▸ How to complete this task
Every line below should be duplicated exactly.

(Data entries)
|---|

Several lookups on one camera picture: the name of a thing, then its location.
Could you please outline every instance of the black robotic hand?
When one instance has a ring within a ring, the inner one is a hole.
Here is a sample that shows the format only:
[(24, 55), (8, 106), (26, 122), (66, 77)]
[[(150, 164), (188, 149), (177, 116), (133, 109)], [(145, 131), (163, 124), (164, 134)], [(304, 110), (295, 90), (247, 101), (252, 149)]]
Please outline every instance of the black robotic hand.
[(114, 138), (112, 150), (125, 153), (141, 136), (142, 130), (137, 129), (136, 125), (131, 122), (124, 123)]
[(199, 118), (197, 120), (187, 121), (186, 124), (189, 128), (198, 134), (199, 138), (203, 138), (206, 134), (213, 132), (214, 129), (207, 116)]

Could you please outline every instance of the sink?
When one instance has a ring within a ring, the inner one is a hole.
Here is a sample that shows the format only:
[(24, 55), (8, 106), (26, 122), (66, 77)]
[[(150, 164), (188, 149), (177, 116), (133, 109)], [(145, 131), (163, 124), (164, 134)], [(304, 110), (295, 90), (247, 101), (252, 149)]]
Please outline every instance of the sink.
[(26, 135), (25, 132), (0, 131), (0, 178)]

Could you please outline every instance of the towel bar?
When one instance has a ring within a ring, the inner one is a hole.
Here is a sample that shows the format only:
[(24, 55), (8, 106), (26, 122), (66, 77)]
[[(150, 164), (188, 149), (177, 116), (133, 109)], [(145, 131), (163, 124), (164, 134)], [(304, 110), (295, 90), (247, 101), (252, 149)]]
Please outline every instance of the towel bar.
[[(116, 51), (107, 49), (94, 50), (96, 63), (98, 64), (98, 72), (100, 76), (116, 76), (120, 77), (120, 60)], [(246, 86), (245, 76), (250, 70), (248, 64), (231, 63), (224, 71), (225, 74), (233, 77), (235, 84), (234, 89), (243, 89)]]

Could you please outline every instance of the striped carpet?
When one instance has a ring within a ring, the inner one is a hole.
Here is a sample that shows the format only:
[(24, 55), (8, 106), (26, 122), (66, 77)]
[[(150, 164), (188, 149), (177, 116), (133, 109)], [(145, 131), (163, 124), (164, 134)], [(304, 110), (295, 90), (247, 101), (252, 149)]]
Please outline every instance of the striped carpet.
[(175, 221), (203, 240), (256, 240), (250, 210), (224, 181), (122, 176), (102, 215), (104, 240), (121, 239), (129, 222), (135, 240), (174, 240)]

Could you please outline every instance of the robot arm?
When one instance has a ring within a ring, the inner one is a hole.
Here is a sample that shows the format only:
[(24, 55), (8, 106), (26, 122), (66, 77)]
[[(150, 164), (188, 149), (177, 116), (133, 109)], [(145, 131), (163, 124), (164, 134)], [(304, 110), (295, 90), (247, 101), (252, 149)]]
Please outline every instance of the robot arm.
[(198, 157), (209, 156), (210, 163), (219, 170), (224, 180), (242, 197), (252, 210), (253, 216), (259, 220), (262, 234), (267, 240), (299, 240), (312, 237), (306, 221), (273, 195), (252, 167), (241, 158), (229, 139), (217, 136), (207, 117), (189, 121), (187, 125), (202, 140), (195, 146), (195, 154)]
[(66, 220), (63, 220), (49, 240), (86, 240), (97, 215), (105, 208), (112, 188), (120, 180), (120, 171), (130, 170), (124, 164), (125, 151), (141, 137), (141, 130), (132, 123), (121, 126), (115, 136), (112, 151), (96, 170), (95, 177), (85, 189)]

|---|

▸ Result for this task
Several lookups on one camera picture: the name of a thing, then its location.
Could you please outline every instance of the black robotic hand?
When one instance has a ring within a ring, the inner one is a hole.
Here is a sample that shows the format only:
[(24, 55), (8, 106), (26, 122), (66, 77)]
[[(150, 164), (188, 149), (177, 116), (133, 109)], [(145, 131), (163, 124), (164, 134)], [(304, 110), (295, 90), (247, 101), (252, 149)]]
Please outline every instance of the black robotic hand.
[(114, 138), (112, 150), (125, 153), (141, 136), (142, 130), (137, 129), (136, 125), (131, 122), (124, 123)]
[(199, 118), (197, 120), (187, 121), (186, 124), (189, 128), (198, 134), (199, 138), (203, 138), (206, 134), (213, 132), (214, 129), (207, 116)]

Could you please outline every instance of the sink?
When one instance has a ring within a ring, the inner one is a hole.
Here is a sample that shows the format only:
[(24, 55), (8, 106), (26, 122), (66, 77)]
[[(150, 164), (188, 149), (177, 116), (133, 109)], [(145, 131), (163, 124), (164, 134)], [(304, 110), (295, 90), (247, 101), (252, 149)]]
Please outline every instance of the sink.
[(26, 135), (25, 132), (0, 131), (0, 178)]

Could you please outline every instance of the towel bar?
When one instance has a ring within a ring, the inner one is a hole.
Here is a sample that shows the format only:
[(24, 55), (8, 106), (26, 122), (66, 77)]
[[(150, 164), (188, 149), (177, 116), (133, 109)], [(145, 131), (163, 124), (164, 134)], [(304, 110), (295, 90), (247, 101), (252, 149)]]
Please outline every instance of the towel bar.
[[(116, 51), (107, 49), (94, 50), (96, 63), (98, 64), (98, 72), (100, 76), (116, 76), (120, 77), (120, 60)], [(246, 86), (245, 76), (250, 70), (248, 64), (231, 63), (224, 71), (225, 74), (233, 77), (235, 84), (234, 89), (243, 89)]]

Could you please outline every instance of the striped carpet?
When one instance has a ring within a ring, the inner one is a hole.
Here is a sample that shows the format only:
[(24, 55), (8, 106), (26, 122), (66, 77)]
[[(150, 164), (188, 149), (177, 116), (133, 109)], [(145, 131), (163, 124), (164, 134)], [(304, 110), (295, 90), (247, 101), (252, 149)]]
Please outline every instance of the striped carpet.
[(175, 221), (203, 240), (256, 240), (250, 210), (224, 181), (122, 176), (102, 215), (104, 240), (121, 239), (129, 222), (135, 240), (174, 240)]

Could you please outline every instance of the robot arm?
When one instance has a ring within a ring, the inner one is a hole.
Here is a sample that shows the format only:
[(24, 55), (8, 106), (26, 122), (66, 77)]
[[(150, 164), (188, 149), (177, 116), (133, 109)], [(145, 131), (163, 124), (164, 134)], [(304, 110), (295, 90), (247, 101), (252, 149)]]
Please outline every instance of the robot arm.
[(198, 157), (209, 156), (210, 163), (219, 170), (224, 180), (242, 197), (252, 210), (253, 216), (259, 220), (262, 234), (267, 240), (299, 240), (312, 237), (306, 221), (273, 195), (252, 167), (241, 158), (229, 139), (217, 136), (207, 117), (189, 121), (187, 125), (202, 140), (195, 146), (195, 154)]
[(66, 220), (63, 220), (49, 240), (86, 240), (97, 215), (105, 208), (112, 188), (120, 180), (120, 171), (130, 170), (124, 164), (125, 151), (141, 137), (141, 130), (132, 123), (121, 126), (115, 136), (112, 151), (96, 170), (95, 177), (85, 189)]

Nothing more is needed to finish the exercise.